- **Prompt**:
All lines of the listing below are to be printed again exactly.

──────── Material for this exercise

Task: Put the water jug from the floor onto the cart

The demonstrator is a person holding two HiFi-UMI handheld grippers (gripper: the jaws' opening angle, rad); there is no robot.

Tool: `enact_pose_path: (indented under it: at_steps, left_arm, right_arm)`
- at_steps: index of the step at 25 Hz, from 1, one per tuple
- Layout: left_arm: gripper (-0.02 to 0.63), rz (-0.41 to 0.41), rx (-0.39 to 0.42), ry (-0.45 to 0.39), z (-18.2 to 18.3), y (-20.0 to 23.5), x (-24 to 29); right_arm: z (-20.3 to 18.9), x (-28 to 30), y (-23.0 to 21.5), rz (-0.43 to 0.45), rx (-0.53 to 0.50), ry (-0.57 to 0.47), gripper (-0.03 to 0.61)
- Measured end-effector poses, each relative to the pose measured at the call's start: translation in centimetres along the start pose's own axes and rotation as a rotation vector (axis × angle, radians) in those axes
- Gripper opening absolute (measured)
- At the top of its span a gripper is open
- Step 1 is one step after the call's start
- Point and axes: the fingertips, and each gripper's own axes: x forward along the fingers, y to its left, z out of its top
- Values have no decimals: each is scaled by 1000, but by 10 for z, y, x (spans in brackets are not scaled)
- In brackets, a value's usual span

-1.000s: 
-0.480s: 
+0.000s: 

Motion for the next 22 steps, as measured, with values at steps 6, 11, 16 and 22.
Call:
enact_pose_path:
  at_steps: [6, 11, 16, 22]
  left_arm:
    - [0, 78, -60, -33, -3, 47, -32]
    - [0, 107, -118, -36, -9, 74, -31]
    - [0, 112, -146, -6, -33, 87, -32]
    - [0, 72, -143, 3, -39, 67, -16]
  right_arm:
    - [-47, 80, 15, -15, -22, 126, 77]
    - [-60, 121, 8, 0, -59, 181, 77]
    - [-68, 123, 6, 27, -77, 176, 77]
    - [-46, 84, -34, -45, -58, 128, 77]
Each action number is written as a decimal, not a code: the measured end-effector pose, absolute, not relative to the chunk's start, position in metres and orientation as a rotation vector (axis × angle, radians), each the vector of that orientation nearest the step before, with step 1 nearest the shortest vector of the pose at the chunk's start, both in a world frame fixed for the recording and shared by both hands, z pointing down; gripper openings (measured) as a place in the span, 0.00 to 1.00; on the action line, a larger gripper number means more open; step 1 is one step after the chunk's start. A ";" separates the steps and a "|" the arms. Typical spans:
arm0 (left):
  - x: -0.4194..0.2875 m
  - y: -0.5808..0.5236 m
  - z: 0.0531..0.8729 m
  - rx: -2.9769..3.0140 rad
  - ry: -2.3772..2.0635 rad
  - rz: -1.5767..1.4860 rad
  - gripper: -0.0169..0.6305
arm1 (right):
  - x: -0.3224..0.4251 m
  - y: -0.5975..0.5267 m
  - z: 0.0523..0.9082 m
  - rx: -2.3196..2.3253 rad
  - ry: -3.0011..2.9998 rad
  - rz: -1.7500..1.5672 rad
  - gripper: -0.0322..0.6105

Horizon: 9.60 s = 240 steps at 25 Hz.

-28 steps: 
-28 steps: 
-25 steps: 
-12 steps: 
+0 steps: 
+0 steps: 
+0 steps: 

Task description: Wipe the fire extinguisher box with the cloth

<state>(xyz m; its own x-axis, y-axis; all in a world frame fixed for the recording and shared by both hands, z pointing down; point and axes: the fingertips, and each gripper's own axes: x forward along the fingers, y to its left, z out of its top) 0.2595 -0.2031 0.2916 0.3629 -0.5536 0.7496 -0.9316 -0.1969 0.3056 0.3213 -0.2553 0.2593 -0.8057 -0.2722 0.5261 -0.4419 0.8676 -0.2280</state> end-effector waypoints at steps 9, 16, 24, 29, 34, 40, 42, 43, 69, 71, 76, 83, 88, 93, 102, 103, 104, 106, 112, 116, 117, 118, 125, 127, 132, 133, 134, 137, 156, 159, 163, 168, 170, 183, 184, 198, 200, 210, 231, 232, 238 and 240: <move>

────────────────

- **Answer below**:
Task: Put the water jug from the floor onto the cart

The demonstrator is a person holding two HiFi-UMI handheld grippers (gripper: the jaws' opening angle, rad); there is no robot.

Tool: `enact_pose_path: (indented under it: at_steps, left_arm, right_arm)`
- at_steps: index of the step at 25 Hz, from 1, one per tuple
- Layout: left_arm: gripper (-0.02 to 0.63), rz (-0.41 to 0.41), rx (-0.39 to 0.42), ry (-0.45 to 0.39), z (-18.2 to 18.3), y (-20.0 to 23.5), x (-24 to 29); right_arm: z (-20.3 to 18.9), x (-28 to 30), y (-23.0 to 21.5), rz (-0.43 to 0.45), rx (-0.53 to 0.50), ry (-0.57 to 0.47), gripper (-0.03 to 0.61)
- Measured end-effector poses, each relative to the pose measured at the call's start: translation in centimetres along the start pose's own axes and rotation as a rotation vector (axis × angle, radians) in those axes
- Gripper opening absolute (measured)
- At the top of its span a gripper is open
- Step 1 is one step after the call's start
- Point and axes: the fingertips, and each gripper's own axes: x forward along the fingers, y to its left, z out of its top
- Values have no decimals: each is scaled by 1000, but by 10 for z, y, x (spans in brackets are not scaled)
- In brackets, a value's usual span

-1.000s: 
-0.480s: 
+0.000s: 

Motion for the next 22 steps, as measured, with values at steps 6, 11, 16 and 22.
Call:
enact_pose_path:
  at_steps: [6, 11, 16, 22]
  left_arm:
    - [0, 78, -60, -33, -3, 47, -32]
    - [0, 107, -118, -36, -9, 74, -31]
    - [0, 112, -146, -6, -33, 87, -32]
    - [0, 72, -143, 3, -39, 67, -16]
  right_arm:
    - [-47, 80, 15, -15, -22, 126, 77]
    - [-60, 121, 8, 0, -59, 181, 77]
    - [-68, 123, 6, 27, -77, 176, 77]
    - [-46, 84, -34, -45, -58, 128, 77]
Each action number is written as a decimal, not a code: the measured end-effector pose, absolute, not relative to the chunk's start, position in metres and orientation as a rotation vector (axis × angle, radians), each the vector of that orientation nearest the step before, with step 1 nearest the shortest vector of the pose at the chunk's start, both in a world frame fixed for the recording and shared by both hands, z pointing down; gripper openings (measured) as a place in the span, 0.00 to 1.00; on the action line, a larger gripper number means more open; step 1 is one step after the chunk's start. A ";" separates the steps and a "|" the arms. Typical spans:
arm0 (left):
  - x: -0.4194..0.2875 m
  - y: -0.5808..0.5236 m
  - z: 0.0531..0.8729 m
  - rx: -2.9769..3.0140 rad
  - ry: -2.3772..2.0635 rad
  - rz: -1.5767..1.4860 rad
  - gripper: -0.0169..0.6305
arm1 (right):
  - x: -0.3224..0.4251 m
  - y: -0.5975..0.5267 m
  - z: 0.0523..0.9082 m
  - rx: -2.3196..2.3253 rad
  - ry: -3.0011..2.9998 rad
  - rz: -1.7500..1.5672 rad
  - gripper: -0.0322..0.6105

Horizon: 9.60 s = 240 steps at 25 Hz.

-28 steps: 
-28 steps: 
-25 steps: 
-12 steps: 
+0 steps: 
+0 steps: 
+0 steps: 

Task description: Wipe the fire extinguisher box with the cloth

<state>(xyz m; its own x-axis, y-axis; all in a world frame fixed for the recording and shared by both hands, z pointing down; point and axes: the fingertips, and each gripper's own axes: x forward along the fingers, y to its left, z out of its top) 0.2595 -0.2031 0.2916 0.3629 -0.5536 0.7496 -0.9316 -0.1969 0.3056 0.3213 -0.2553 0.2593 -0.8057 -0.2722 0.5261 -0.4419 0.8676 -0.2280</state> end-effector waypoints at steps 9, 16, 24, 29, 34, 40, 42, 43, 69, 71, 76, 83, 88, 93, 102, 103, 104, 106, 112, 116, 117, 118, 125, 127, 132, 133, 134, 137, 156, 159, 163, 168, 170, 183, 184, 198, 200, 210, 231, 232, 238 and 240: <move>

This output completes the exercise.